HOUReview
photo credit: Liz Silva
Taste of Texas
Included In
Taste Of Texas should probably greet folks at the visitors’ center. Filled with more certified Texas memorabilia than steaks in the butcher case, this steakhouse is the perfect backdrop for a celebratory dinner—or as a yeehaw archive for when the spaceships arrive.
Eating here is a lot like dining inside a museum diorama given how many framed plaques, antique guns, various saddles, and actual doors from the Alamo are hung up around the barn-like dining room. If Sam Houston was at Taste of Texas, he’d appreciate the well-seared steak and extra bread rolls, but even he would be a bit freaked out.
And while the Memorial area restaurant has the usual steakhouse suspects, including massive sides, the food is as relentlessly Texan as the space. Cut into some bacon-wrapped quail while admiring worn leather chaps. Throw back a couple of Eagle Rare pours and stare at a photo of some long-dead general. Dining here might even qualify as a 7th-grade Texas History exam. And yes, the steak here is great—It’s a steakhouse in Texas—especially the prime rib, available in a 24oz cut that resembles a couch cushion made of meat.
But a tour through the restaurant’s salad bar really makes the experience special, because this one has more salad options than one sneeze-guard-protected buffet should reasonably offer. Grab baskets of jalapeño cornbread, throw a few sundried tomatoes on some spinach, or slice cheese straight from a giant block. If it’s your first time at Taste Of Texas, an intrepid server will lead you through the salad bar like it’s a prize in the Price is Right Showcase Showdown. Forget a kid in a candy shop, you’re an adult in a salad bar, and you’re putting bacon bits on everything.

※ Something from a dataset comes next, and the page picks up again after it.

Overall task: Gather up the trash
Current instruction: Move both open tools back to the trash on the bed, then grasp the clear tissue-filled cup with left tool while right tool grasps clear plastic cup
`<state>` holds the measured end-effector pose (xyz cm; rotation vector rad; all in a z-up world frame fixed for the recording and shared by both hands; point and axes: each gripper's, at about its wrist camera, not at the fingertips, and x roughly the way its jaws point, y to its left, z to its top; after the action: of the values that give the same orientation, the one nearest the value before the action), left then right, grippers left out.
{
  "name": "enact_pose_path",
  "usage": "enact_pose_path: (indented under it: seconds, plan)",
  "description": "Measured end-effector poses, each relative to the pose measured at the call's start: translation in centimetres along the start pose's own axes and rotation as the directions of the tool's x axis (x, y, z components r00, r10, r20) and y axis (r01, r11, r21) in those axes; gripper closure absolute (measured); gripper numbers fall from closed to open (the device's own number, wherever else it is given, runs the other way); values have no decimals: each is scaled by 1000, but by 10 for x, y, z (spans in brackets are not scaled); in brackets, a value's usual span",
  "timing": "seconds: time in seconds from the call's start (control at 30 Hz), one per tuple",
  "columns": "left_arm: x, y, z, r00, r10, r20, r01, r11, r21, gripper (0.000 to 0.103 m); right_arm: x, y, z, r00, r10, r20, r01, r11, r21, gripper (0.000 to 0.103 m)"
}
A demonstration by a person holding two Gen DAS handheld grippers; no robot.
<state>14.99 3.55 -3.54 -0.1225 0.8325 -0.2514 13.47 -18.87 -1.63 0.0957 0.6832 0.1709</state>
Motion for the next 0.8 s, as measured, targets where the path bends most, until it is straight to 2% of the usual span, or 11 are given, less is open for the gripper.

This is the kind of place where you can order a boozy milkshake in a giant glass cowboy boot, and where you get a free dessert and a commemorative photo on your birthday. Taste Of Texas combines theater, history, an expansive custom framing budget, and taking a photo mid-roller coaster drop into a dinner experience. If you enjoy theme parties or miss going to Chuck E Cheese every birthday, roll up to Taste Of Texas, and make sure to get a reservation first.
Food Rundown
photo credit: Taste Of Texas
Salad Bar
Hidden behind yet another wall of memorabilia lies the salad bar. And yeah, salad exists here, But most folks are jostling for fresh asiago cheese rolls, cowboy caviar, and seeing how much fresh cheddar they can slice from the giant cheese block before someone gives them the side eye.
photo credit: Taste Of Texas
Steaks
Every steak at Taste Of Texas is prime Angus, wet aged for a minimum of 40 days, and gets presented on a sizzling cast iron plate in the shape of a cow. The steaks is grilled—not seared—with each one hit with a little garlic butter.
photo credit: Taste Of Texas
Dessert
When dessert-selection time arrives, a server will bring over a giant tray of fake dessert molds. Maybe, somewhere, the desserts are listed on a menu, but choosing from the display is part of the fun. Even though the boozy cowboy milkshake does seem thrilling, nothing feels more Texan than the pecan pie and ice cream. Especially when Blue Bell makes the cinnamon-flavored ice cream just for Taste Of Texas.